MedAction: Towards Active Multi-turn Clinical Diagnostic LLMs
Researchers introduce MedAction, a new framework and dataset designed to improve how large language models perform clinical diagnosis by simulating real-world multi-turn diagnostic processes. The approach addresses fundamental limitations in current medical LLMs through a tree-structured distillation pipeline that generates high-quality diagnostic trajectories, achieving state-of-the-art performance among open-source models.

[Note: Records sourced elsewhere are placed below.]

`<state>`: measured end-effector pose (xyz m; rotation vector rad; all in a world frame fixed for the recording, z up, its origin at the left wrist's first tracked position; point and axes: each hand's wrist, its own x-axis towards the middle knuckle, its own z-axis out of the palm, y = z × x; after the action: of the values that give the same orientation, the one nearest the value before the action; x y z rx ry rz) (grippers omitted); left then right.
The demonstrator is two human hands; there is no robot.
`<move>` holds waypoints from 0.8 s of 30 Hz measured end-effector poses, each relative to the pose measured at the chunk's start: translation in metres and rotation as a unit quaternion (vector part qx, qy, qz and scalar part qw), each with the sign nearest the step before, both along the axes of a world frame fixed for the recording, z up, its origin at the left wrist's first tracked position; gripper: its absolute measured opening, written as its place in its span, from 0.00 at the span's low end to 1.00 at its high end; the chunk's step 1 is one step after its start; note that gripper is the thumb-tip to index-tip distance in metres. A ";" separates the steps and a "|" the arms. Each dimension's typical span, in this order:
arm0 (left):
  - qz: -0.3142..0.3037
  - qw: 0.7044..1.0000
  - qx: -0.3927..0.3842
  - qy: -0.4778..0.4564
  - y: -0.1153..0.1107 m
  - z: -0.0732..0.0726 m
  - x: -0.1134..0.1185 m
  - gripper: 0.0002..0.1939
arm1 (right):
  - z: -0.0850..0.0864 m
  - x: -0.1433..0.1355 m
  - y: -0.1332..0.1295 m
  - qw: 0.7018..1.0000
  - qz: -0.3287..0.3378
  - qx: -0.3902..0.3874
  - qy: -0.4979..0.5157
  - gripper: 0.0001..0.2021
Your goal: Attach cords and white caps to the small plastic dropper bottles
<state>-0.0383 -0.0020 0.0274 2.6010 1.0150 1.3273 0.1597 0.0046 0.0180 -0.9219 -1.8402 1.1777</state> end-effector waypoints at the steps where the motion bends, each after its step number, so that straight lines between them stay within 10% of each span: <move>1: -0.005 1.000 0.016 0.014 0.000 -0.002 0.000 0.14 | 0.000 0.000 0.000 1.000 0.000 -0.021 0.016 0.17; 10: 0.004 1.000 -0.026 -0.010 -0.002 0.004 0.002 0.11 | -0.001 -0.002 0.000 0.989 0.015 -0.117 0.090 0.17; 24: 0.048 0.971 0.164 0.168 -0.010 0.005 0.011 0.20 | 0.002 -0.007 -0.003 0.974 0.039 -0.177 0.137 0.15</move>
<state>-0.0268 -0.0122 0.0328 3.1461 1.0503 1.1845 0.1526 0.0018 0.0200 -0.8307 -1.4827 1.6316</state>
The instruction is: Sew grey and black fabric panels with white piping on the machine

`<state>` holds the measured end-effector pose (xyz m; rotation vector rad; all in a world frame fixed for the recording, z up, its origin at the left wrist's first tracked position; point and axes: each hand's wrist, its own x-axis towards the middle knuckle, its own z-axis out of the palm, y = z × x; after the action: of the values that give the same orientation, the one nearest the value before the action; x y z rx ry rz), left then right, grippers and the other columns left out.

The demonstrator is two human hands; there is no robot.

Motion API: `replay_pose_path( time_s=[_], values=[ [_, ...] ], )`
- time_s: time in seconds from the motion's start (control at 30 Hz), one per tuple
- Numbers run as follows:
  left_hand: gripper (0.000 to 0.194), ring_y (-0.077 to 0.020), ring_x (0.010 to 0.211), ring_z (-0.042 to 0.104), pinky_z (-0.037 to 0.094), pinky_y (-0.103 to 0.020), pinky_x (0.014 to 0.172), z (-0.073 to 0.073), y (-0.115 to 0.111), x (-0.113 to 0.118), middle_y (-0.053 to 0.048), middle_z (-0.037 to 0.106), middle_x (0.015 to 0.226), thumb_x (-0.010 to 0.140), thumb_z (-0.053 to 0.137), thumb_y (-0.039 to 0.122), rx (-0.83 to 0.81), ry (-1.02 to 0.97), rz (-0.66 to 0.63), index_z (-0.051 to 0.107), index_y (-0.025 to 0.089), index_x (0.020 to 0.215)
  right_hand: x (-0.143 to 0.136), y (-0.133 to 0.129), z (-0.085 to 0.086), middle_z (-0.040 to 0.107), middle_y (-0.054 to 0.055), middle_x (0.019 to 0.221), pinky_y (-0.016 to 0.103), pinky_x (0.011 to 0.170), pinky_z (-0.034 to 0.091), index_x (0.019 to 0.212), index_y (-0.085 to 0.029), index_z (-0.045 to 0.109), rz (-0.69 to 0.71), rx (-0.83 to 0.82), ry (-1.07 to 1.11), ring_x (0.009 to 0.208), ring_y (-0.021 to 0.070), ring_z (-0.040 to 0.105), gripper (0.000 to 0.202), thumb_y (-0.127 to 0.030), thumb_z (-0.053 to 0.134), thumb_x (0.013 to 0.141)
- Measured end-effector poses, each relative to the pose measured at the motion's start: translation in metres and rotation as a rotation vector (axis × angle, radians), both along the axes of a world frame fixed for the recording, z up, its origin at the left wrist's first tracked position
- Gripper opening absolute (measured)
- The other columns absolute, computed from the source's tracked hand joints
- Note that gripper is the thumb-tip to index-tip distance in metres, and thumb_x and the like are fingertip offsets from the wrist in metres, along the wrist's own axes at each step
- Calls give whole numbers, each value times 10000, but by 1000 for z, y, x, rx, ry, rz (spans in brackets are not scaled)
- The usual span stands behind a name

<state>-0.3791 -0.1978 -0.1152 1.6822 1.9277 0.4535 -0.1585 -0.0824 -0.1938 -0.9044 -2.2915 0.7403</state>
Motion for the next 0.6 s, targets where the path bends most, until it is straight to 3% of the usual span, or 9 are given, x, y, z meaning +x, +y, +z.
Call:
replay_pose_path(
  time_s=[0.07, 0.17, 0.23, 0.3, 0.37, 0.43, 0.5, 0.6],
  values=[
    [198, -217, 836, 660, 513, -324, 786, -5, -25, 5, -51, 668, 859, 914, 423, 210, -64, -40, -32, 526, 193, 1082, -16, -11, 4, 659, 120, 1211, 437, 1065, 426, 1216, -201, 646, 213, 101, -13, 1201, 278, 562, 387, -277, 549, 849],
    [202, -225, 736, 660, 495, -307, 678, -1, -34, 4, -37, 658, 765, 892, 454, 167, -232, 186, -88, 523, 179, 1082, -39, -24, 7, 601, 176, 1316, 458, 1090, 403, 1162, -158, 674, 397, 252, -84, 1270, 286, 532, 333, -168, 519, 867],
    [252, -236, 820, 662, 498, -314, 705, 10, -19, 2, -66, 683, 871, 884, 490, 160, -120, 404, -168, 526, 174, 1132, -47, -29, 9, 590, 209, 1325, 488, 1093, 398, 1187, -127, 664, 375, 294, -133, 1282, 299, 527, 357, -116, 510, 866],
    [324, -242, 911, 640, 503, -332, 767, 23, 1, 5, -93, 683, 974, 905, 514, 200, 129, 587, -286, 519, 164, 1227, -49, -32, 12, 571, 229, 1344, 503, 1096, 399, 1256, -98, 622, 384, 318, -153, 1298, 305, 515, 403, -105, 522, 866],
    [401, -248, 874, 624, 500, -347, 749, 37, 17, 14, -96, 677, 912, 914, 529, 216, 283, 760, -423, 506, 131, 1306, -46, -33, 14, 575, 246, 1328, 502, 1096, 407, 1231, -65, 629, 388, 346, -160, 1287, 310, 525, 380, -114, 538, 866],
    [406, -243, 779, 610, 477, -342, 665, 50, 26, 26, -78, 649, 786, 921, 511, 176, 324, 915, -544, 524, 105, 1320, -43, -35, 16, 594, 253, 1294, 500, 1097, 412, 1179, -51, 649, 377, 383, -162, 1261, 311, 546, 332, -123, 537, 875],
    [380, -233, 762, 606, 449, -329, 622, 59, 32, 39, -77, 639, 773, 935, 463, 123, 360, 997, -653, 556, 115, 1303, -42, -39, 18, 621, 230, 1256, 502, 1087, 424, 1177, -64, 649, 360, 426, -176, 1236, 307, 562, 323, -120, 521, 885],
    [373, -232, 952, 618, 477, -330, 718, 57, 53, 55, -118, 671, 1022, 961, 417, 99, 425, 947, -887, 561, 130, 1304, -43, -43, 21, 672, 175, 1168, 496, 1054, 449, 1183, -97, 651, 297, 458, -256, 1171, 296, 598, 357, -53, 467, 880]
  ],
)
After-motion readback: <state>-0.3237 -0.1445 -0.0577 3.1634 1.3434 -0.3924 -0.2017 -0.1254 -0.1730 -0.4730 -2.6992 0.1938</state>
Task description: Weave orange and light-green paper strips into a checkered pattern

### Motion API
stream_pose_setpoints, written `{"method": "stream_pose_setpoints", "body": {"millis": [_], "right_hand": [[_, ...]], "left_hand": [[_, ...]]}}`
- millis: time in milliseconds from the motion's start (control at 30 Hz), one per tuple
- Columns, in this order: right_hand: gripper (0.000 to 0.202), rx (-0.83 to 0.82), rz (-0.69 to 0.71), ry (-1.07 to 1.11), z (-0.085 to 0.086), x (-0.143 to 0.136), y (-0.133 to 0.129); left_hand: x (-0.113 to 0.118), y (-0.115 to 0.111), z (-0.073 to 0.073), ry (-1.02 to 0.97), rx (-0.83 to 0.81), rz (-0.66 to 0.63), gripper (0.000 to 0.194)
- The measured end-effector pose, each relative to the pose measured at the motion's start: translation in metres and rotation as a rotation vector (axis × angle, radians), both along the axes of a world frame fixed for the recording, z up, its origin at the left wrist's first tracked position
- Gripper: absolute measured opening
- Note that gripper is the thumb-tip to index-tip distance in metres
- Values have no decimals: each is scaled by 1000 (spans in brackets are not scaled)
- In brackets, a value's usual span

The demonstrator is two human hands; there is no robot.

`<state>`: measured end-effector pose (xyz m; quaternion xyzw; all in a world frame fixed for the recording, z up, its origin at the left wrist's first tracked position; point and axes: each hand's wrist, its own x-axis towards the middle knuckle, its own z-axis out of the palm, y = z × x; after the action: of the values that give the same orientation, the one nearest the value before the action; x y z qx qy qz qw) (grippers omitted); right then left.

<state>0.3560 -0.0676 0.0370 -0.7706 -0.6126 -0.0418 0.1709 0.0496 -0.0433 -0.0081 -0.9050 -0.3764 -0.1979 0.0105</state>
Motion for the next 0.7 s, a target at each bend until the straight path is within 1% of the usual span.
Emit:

The MedAction research addresses a critical gap between how medical LLMs are trained and how clinical diagnosis actually works in practice. Traditional evaluations present models with complete patient information in single interactions, whereas real diagnosis unfolds iteratively—clinicians form initial hypotheses, order targeted tests, interpret results, and refine their differential diagnoses across multiple turns. Current models fail at this process through three documented failure modes: ordering tests without clinical grounding, updating diagnoses unreliably, and losing coherence across multiple interactions.
This work represents a maturation of medical AI development, moving beyond static benchmarks toward dynamic, interactive problem-solving. The researchers developed a systematic approach using knowledge-graph-grounded metrics—Disease Trajectory Consistency and Reasoning-Action Consistency—to ensure generated training data maintains logical coherence. By synthesizing 32,681 multi-turn trajectories from 2,896 medical cases, they created MedAction-32K, a purpose-built dataset addressing the specific deficits in existing medical training corpora.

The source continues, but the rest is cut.